• _Instructions to follow_
All the data below needs to be retyped exactly as shown.

• _Dataset extract_
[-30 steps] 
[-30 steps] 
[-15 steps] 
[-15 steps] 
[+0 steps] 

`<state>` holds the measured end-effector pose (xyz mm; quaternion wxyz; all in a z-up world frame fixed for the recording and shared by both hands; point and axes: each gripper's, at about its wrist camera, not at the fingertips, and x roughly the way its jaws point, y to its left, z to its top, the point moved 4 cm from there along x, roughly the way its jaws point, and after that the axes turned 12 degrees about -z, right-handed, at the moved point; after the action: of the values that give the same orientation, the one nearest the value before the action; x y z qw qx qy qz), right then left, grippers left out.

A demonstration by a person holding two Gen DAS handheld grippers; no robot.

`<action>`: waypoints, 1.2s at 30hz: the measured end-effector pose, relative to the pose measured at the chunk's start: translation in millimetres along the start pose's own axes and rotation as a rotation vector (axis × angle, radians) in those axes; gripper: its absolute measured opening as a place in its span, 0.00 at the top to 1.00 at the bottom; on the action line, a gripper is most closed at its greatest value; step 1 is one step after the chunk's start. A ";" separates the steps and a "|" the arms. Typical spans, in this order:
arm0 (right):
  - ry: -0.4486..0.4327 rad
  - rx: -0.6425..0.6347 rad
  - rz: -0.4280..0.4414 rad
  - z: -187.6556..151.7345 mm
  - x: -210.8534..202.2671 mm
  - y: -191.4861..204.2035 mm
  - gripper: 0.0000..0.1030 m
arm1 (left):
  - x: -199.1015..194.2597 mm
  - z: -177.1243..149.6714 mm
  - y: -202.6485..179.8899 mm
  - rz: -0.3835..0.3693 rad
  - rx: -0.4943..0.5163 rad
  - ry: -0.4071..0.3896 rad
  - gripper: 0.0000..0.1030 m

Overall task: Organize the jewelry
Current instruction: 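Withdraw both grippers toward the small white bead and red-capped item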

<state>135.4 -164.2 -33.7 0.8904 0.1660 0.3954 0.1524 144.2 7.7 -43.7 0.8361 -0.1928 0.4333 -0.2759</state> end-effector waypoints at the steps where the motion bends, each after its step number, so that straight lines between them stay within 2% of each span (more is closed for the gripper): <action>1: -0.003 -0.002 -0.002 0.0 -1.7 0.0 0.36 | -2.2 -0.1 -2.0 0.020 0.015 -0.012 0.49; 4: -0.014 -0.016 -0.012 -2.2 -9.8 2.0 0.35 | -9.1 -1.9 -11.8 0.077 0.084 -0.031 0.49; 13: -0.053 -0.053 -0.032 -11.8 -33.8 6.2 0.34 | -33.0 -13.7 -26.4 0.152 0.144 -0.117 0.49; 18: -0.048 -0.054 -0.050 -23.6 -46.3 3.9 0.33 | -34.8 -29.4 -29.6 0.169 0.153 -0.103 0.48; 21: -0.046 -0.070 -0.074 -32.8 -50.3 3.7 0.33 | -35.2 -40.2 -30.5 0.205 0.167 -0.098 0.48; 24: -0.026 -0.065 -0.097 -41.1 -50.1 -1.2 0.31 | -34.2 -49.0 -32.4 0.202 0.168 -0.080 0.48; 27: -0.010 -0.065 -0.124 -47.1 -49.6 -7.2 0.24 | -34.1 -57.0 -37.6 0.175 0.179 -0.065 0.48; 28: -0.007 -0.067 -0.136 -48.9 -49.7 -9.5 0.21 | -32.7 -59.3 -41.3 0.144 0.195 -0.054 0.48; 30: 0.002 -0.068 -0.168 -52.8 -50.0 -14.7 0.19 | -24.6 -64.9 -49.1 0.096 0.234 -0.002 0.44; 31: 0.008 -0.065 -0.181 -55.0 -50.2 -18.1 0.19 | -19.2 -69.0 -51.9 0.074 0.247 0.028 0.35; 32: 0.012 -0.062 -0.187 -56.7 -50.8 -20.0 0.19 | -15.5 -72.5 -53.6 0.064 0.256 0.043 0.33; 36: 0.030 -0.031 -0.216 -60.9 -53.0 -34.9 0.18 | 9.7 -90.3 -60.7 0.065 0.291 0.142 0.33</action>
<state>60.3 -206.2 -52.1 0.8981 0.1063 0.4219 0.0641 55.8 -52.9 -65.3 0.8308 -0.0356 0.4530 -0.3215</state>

• _Response area_
[-30 steps] 
[-30 steps] 
[-15 steps] 
[-15 steps] 
[+0 steps] 

`<state>` holds the measured end-effector pose (xyz mm; quaternion wxyz; all in a z-up world frame fixed for the recording and shared by both hands; point and axes: each gripper's, at about its wrist camera, not at the fingertips, and x roughly the way its jaws point, y to its left, z to its top, the point moved 4 cm from there along x, roughly the way its jaws point, and after that the axes turned 12 degrees about -z, right-handed, at the moved point; after the action: of the values that give the same orientation, the one nearest the value before the action; x y z qw qx qy qz), right then left, grippers left out.

A demonstration by a person holding two Gen DAS handheld grippers; no robot.

`<action>`: waypoints, 1.2s at 30hz: the measured end-effector pose, relative to the pose measured at the chunk's start: translation in millimetres along the start pose's own axes and rotation as a rotation vector (axis × angle, radians) in those axes; gripper: its absolute measured opening as a place in its span, 0.00 at the top to 1.00 at the bottom; on the action line, a gripper is most closed at its greatest value; step 1 is one step after the chunk's start. A ";" separates the steps and a "|" the arms. Typical spans, in this order:
arm0 (right):
  - ry: -0.4486..0.4327 rad
  - rx: -0.6425..0.6347 rad
  - rz: -0.4280..0.4414 rad
  - z: -187.6556..151.7345 mm
  - x: -210.8534..202.2671 mm
  - y: -191.4861..204.2035 mm
  - gripper: 0.0000..0.1030 m
arm1 (left):
  - x: -199.1015..194.2597 mm
  - z: -177.1243..149.6714 mm
  - y: -202.6485..179.8899 mm
  - rz: -0.3835..0.3693 rad
  - rx: -0.4943..0.5163 rad
  - ry: -0.4071..0.3896 rad
  - gripper: 0.0000..0.1030 m

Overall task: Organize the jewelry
Current instruction: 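Withdraw both grippers toward the small white bead and red-capped item
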
<state>135.4 -164.2 -33.7 0.8904 0.1660 0.3954 0.1524 144.2 7.7 -43.7 0.8361 -0.1928 0.4333 -0.2759</state> end-effector waypoints at the steps where the motion bends, each after its step number, so that straight lines between them stay within 2% of each span (more is closed for the gripper): <action>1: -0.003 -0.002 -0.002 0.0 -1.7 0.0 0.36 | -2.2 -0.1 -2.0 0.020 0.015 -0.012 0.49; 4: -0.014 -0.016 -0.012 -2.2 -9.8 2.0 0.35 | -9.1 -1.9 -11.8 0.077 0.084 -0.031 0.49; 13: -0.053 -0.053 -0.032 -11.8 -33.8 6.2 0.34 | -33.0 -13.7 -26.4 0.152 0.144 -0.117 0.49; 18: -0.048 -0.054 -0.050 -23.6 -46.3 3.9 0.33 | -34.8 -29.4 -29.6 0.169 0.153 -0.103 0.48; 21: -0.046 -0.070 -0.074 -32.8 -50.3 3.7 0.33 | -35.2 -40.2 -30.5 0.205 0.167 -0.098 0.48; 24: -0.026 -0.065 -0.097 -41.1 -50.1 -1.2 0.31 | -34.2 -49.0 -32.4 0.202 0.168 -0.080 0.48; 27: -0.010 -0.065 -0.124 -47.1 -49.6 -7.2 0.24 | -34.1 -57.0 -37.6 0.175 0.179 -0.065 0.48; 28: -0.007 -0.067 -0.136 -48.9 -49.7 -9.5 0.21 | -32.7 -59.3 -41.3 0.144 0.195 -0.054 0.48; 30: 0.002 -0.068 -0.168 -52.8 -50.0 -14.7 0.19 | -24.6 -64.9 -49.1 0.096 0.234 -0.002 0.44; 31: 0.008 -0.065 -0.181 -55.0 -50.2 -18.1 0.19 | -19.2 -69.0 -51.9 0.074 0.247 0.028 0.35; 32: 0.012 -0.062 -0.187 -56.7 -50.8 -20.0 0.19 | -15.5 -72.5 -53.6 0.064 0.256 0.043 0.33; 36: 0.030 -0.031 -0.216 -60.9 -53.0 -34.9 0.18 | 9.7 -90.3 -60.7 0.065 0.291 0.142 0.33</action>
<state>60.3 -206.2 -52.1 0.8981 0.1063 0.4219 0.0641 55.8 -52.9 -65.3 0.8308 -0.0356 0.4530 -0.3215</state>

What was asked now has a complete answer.